Following Empress – a short fic written for a kissing battle: for FFnet, since the link will not work, here's the copy:
It had seemed a good idea at the time, to marry the pretty young princess from Dalmasca so as to attain the shard in a non-violent way, but the consequences caught up with Vayne all too quickly, after everything.
It had taken Ashe months after she discovered his true motives to speak to him again, let alone tolerate his presence, and Vayne had been happy to let her be in Dalmasca. He wasn't quite interested in explaining himself to her, compared to sorting out the political chaos he had caused in Archades, but eventually Larsa had talked him into visiting.
And as such, instead of having a fine evening sparring with Gabranth in the courtyard or going riding with his brother he was dressed too formally in the stifling heat of a damned desert following his wife into a ravine without a guard.
Ashe, at least, was dressed for the weather, if all too indecently for high society in Archades, and Vayne was torn between admiring the amount of bronzed skin available for inspection under the gauzy white material, and wondering whether his Queen had just decided that she was better off being a widow and was trying to kill him with heat stroke.
"Where are we going?" Vayne asked, trying his best not to sound petulant, dragging out the cravat of his dress shirt and using it to tie his long hair back, stumbling over sharp scree. At least there was shade, but it was still bloody hot, though he would be damned if he had to strip off his jacket and shirt in front of a lady.
"Nearly there," Ashe called, sounding amused. Revenge. This was certainly revenge.
"Lady Ashelia… blast, I must protest-" He paused, as Ashe slipped into what looked like a crevasse in the wall, and sighed.
Still, he followed, muttering at one point to himself as the hilt of his blade caught in a niche, and noticed that there was a distant, continuous rumble. Water. He stumbled out after her into a blessedly cold mist, from the spray of a waterfall tumbling from the outcrop above, forming a veil of pure water before them, laced with a small rainbow. It was a cliff overlooking one of the desert's few oases: below, the shock of green followed the edge of a sunken valley. Birds foraged in nervous flutters of white and gray against the grass. Vayne blinked.
Ashe sat down, folding her legs under her. She did not speak, looking down instead at the birds.
Finally, Vayne murmured, "Thank you." Water was precious in the desert, water and the knowledge of water.
At that, she glanced up, surprised, then looked back at the shimmering veil. "I hated you."
"I know."
She twisted her hands in her lap. "I know why you married me." When he didn't respond, she added, a little irritably, "Why did you not explain? Your brother had to write me a letter."

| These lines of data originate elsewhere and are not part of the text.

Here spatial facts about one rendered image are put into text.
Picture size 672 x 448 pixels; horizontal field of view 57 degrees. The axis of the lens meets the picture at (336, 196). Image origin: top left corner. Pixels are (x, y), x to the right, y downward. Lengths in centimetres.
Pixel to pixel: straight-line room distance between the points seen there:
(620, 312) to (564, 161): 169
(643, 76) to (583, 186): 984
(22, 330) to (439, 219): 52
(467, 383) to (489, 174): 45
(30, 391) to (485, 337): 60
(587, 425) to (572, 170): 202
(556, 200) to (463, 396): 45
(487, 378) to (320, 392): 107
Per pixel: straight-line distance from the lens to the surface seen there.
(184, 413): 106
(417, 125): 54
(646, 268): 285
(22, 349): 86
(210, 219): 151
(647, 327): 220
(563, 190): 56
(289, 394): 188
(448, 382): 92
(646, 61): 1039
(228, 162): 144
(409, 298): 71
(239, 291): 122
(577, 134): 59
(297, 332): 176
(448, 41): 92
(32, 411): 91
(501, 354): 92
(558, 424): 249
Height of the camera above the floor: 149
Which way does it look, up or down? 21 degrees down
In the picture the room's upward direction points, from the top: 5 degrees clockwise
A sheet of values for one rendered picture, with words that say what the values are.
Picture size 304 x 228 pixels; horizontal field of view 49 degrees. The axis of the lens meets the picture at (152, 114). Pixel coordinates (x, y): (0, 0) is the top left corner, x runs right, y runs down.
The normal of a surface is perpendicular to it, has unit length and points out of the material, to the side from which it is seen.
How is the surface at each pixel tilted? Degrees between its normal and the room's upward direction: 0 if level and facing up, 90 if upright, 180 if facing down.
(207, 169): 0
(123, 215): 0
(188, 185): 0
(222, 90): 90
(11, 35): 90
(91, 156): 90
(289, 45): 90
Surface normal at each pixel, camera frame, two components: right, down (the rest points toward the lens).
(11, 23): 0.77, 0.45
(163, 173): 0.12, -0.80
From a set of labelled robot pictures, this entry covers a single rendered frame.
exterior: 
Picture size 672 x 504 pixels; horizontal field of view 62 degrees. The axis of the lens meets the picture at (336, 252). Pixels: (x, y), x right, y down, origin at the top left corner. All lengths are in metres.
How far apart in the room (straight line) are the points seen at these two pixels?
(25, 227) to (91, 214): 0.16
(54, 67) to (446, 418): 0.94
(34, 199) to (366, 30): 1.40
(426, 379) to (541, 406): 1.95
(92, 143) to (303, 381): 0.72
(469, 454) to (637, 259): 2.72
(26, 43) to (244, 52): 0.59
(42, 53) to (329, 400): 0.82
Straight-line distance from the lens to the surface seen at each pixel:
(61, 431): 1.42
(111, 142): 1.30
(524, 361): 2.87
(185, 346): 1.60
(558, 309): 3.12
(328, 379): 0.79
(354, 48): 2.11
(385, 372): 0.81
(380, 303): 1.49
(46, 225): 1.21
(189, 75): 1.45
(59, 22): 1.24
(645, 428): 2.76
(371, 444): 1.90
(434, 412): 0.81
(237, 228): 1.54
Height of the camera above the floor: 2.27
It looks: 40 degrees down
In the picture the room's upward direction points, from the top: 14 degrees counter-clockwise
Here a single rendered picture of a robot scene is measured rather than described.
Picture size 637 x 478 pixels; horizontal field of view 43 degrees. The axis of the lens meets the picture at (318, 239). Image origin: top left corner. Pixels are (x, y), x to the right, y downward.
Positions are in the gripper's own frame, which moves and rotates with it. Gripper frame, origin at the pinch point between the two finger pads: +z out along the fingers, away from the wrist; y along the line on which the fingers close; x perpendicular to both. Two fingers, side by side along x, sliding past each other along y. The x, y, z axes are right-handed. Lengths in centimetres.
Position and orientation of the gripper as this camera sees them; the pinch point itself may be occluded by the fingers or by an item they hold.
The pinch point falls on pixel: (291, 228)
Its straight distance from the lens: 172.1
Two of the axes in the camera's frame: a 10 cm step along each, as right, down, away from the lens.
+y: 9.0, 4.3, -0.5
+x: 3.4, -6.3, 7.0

"Would you have believed me?"
Ashe chewed on her lip, more girlish than ladylike. Vayne reminded himself that she was seventeen, not nearly a woman, and felt something odd twist in his gut. "I'm not sure I do. But my father does."
"It does not matter."
"Does it not?" Ashe's temper flares. "Did you not care that I hated you? Why did you not care enough to explain?" She took a deep breath, and he found himself speechless, then she sighed. "When I first saw you, you in your armor on your white chocobo, I was glad."
"You were?" Vayne looked down at her, blinking.
"I had always known that my marriage would be arranged. I was glad that you were handsome, that you looked intelligent and kind and wise." She had blushed when he had kissed her wrist, Vayne recalled. He had thought her father had explained. Certainly he had not touched her on the wedding night. "And then on the night itself you did not… then I knew it was true. You had only wanted the kingdom." Not me.
"I did not touch you because you were sixteen," Vayne said, and sat down beside her. "Not because I did not want you."
She thought that over, her head lowered, and he pulled off his gloves, reaching over, slowly, to cup one soft cheek. Ashe allowed him to lean close, even as she murmured, "I have yet to forgive you still. But I may someday understand."
"Allow me to make some reparation, my Lady," Vayne whispered, leaning further, and her lips were full and sweet as they parted.